--- EXERCISE INSTRUCTIONS ---
Take the entries below and print, exactly, the stretch from the line containing "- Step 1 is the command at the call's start" through the line containing "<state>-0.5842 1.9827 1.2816", both included.

[Stored items from a collection]
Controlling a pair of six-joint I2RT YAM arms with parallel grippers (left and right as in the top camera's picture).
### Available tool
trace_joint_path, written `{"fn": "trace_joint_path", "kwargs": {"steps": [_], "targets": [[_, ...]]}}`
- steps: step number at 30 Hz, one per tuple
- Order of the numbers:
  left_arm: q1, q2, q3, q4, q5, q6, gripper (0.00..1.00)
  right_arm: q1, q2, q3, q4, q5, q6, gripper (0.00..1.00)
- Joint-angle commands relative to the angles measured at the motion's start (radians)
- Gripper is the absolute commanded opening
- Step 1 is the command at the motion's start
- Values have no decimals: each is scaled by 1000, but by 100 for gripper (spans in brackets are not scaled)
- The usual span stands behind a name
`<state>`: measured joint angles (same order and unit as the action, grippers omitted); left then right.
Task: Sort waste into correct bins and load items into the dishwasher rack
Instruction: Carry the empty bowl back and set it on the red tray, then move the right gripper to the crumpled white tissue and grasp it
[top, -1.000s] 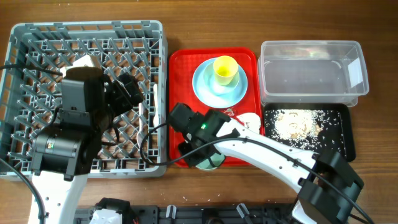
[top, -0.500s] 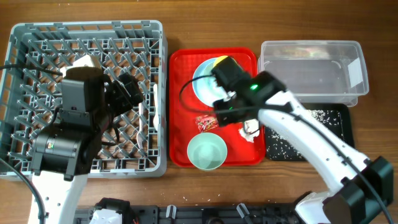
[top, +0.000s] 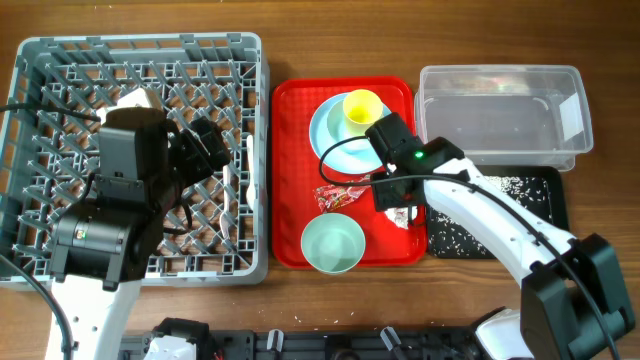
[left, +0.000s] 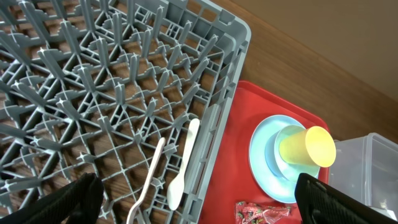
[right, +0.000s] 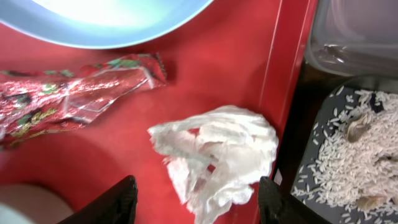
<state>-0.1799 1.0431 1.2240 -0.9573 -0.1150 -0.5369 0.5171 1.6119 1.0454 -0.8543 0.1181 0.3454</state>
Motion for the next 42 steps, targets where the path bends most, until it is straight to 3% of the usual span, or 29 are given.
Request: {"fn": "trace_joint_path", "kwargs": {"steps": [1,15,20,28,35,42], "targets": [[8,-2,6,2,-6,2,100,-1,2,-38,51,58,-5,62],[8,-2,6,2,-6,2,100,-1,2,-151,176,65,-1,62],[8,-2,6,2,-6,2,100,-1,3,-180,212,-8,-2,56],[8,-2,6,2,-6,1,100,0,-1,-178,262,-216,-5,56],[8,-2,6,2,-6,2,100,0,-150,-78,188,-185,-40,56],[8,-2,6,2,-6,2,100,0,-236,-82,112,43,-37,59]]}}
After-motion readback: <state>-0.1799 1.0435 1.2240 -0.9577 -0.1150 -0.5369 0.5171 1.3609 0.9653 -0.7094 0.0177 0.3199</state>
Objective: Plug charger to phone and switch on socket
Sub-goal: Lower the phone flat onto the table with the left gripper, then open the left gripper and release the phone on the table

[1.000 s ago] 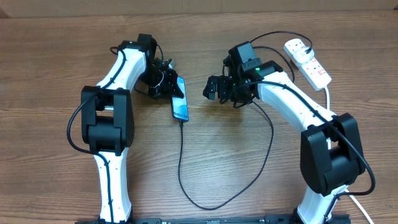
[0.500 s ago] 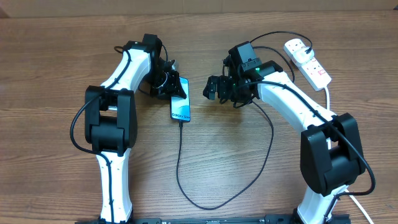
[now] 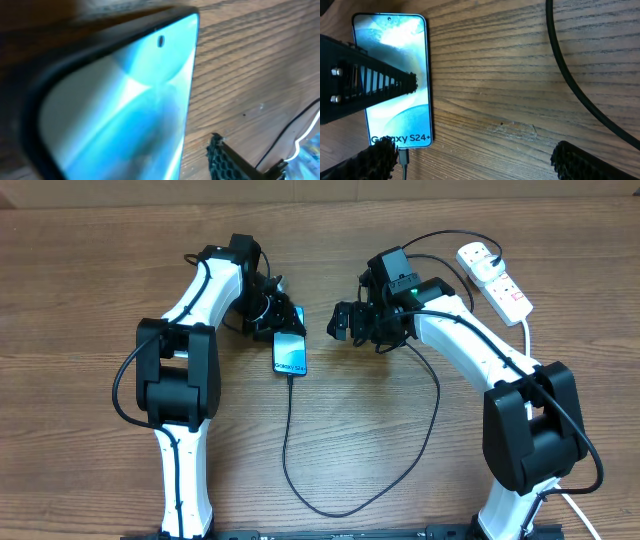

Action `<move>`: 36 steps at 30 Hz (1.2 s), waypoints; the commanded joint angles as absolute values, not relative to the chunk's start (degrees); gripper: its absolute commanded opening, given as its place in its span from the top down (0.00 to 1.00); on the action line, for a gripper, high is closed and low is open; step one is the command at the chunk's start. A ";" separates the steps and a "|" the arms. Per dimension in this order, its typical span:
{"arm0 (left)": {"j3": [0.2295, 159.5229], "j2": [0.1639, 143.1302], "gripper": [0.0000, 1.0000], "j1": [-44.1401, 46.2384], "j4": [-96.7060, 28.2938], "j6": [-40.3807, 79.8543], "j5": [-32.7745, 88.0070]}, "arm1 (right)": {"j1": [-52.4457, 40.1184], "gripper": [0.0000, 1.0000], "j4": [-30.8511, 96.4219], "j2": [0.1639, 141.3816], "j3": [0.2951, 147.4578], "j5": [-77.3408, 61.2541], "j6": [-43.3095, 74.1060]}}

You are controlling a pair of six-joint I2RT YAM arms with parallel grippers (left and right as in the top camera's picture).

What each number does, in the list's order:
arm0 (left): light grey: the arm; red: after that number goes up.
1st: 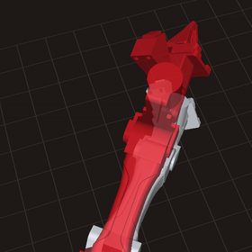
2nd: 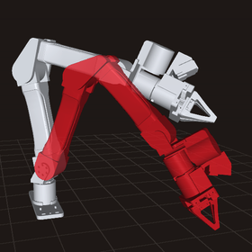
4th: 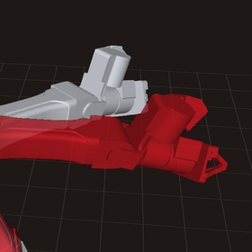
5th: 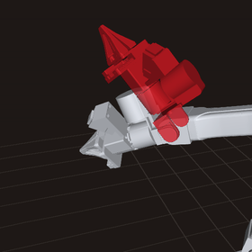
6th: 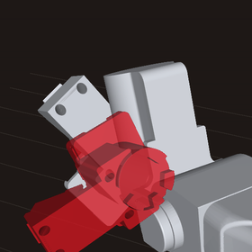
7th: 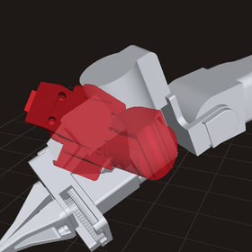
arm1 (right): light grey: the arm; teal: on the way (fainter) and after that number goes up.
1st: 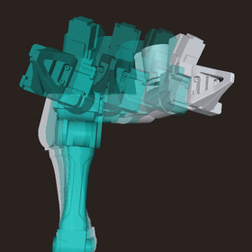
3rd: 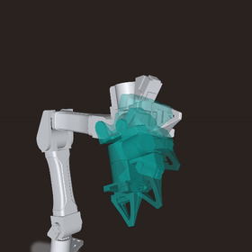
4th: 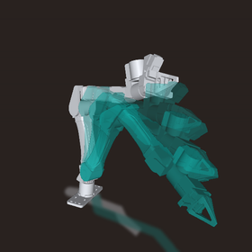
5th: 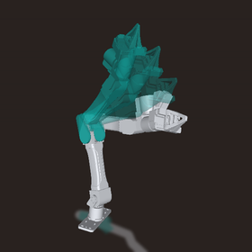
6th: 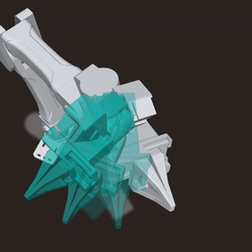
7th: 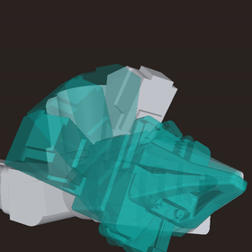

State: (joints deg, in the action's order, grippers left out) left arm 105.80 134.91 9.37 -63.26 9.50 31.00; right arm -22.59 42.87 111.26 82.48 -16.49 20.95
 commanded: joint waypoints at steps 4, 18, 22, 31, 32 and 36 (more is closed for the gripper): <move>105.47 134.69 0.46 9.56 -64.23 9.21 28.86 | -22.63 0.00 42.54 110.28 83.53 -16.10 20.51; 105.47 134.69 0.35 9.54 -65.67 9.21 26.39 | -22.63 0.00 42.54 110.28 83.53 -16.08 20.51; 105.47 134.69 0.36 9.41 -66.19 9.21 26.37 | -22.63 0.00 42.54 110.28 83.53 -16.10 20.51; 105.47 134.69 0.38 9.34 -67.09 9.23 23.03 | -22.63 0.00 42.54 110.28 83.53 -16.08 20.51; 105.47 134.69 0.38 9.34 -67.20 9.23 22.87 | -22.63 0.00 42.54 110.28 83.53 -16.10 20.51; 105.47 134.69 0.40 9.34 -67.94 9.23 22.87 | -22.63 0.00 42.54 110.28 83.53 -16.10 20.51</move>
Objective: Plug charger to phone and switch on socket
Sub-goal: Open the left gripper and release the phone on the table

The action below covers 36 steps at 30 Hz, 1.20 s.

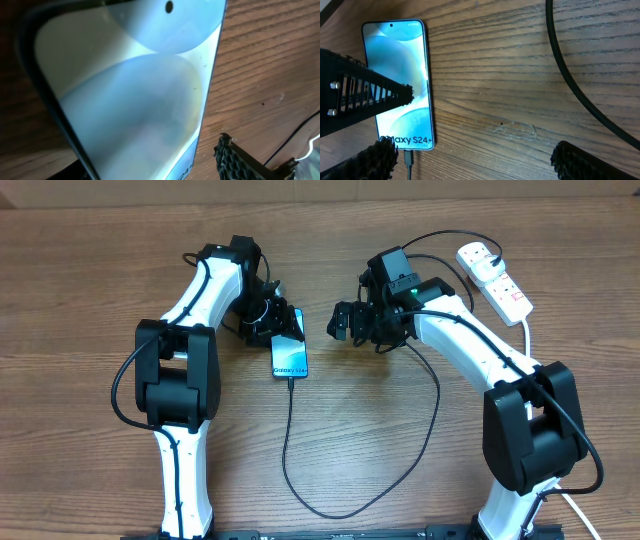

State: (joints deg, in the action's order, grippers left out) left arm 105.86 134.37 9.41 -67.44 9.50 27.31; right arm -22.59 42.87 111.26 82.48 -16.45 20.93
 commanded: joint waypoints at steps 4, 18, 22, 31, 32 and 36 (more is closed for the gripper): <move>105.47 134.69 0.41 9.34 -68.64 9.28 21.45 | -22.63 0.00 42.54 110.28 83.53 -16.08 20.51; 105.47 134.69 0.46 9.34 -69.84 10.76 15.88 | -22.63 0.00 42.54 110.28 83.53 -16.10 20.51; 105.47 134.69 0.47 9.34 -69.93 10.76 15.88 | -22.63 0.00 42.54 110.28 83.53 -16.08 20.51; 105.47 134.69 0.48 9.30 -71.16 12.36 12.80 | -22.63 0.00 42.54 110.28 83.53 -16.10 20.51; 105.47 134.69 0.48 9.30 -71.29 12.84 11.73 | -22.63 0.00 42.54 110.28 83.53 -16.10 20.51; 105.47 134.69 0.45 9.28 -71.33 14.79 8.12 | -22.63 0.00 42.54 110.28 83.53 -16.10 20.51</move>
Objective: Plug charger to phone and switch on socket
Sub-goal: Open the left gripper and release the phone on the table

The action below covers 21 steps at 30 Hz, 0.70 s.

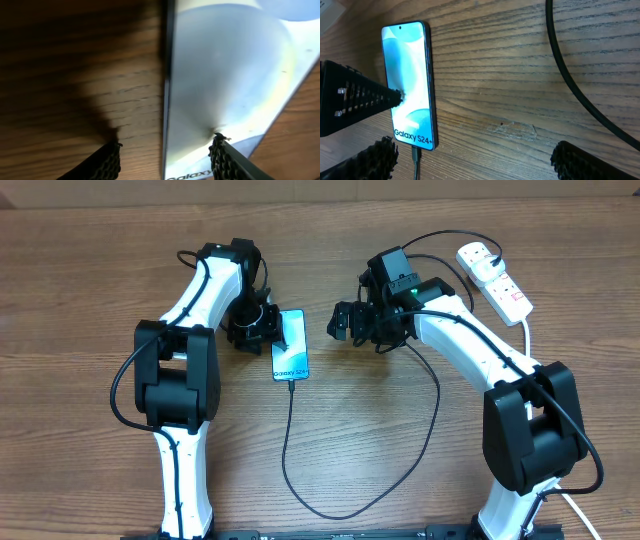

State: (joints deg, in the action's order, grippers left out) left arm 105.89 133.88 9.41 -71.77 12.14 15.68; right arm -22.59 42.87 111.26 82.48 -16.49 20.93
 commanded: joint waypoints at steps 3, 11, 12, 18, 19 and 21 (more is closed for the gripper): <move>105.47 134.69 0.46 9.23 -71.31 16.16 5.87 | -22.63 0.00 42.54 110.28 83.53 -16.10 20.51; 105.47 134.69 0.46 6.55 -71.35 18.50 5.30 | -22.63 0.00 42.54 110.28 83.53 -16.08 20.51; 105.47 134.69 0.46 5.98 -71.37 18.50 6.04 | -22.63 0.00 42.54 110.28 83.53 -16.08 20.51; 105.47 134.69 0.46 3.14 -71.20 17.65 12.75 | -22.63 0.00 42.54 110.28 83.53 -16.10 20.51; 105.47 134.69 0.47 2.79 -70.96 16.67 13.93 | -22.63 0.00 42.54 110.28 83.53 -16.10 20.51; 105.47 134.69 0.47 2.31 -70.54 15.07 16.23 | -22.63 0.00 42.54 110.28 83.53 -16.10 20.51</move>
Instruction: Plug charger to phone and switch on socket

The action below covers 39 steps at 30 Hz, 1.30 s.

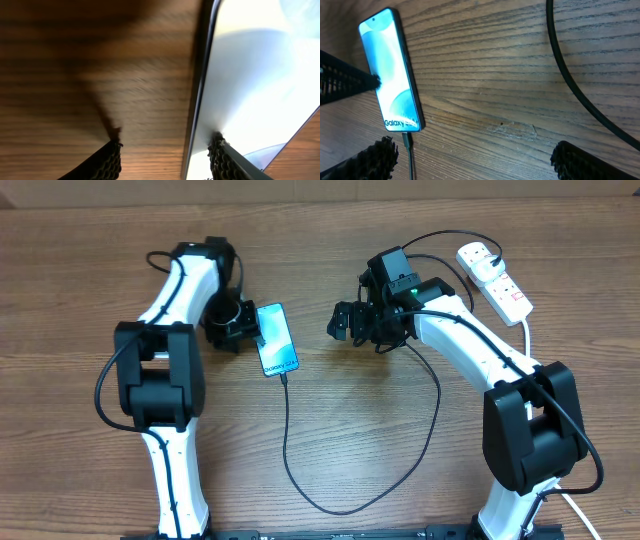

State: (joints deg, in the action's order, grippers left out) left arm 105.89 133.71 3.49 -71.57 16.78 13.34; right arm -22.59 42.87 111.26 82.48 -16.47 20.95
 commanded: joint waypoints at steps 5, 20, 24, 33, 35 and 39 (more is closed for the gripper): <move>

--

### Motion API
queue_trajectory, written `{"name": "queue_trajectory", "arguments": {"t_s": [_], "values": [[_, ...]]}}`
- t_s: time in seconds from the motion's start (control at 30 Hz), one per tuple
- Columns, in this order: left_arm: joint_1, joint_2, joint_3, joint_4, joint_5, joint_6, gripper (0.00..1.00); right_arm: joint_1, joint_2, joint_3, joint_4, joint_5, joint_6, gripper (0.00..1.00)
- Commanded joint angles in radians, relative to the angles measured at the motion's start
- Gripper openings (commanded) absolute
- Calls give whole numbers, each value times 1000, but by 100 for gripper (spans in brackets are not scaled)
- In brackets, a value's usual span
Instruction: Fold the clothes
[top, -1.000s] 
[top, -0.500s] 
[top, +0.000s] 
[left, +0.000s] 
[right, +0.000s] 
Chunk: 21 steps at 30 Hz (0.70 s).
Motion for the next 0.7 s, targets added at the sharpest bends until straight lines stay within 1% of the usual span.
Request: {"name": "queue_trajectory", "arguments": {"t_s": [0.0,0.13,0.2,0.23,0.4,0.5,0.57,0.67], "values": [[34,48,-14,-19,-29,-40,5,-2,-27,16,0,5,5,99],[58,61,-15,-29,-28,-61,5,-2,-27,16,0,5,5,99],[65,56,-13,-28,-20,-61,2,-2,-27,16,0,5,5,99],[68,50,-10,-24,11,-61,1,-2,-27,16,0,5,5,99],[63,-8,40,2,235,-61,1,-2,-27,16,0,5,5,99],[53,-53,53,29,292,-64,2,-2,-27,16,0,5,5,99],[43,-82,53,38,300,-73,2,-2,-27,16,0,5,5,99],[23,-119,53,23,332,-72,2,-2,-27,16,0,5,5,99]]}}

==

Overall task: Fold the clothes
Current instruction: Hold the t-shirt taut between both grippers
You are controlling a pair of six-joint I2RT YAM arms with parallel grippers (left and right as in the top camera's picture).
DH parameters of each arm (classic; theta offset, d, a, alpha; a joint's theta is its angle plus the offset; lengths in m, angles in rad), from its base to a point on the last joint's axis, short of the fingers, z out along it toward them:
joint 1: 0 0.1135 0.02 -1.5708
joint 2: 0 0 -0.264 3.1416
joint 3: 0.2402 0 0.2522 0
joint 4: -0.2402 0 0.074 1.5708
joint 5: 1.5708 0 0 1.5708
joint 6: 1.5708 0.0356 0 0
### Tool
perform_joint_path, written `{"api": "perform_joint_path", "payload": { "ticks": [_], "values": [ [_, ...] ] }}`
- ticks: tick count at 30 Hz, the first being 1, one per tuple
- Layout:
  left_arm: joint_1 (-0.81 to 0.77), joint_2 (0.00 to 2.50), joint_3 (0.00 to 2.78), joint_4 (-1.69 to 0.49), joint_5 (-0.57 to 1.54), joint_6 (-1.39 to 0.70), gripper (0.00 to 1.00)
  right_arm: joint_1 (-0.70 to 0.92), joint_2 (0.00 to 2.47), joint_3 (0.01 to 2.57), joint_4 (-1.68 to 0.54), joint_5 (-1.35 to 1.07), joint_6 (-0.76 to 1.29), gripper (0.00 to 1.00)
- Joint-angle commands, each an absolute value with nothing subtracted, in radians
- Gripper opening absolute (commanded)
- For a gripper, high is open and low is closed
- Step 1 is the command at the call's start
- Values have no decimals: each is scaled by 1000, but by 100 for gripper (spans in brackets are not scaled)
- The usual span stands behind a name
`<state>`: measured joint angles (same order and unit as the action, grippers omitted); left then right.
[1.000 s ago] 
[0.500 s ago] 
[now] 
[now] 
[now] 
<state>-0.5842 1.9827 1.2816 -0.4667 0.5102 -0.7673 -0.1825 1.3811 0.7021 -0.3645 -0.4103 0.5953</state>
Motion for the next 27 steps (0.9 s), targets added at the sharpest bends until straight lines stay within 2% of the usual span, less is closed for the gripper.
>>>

--- SOLUTION TO THIS TASK ---
- Step 1 is the command at the call's start
- Values have no decimals: each is scaled by 1000, but by 100 for gripper (spans in brackets are not scaled)
- The usual span stands behind a name
`<state>`: measured joint angles (same order and unit as the action, grippers omitted); left then right.
[1.000 s ago] 
[0.500 s ago] 
[now] 
[now] 
[now] 
<state>-0.5842 1.9827 1.2816 -0.4667 0.5102 -0.7673 -0.1825 1.3811 0.7021 -0.3645 -0.4103 0.5953</state>

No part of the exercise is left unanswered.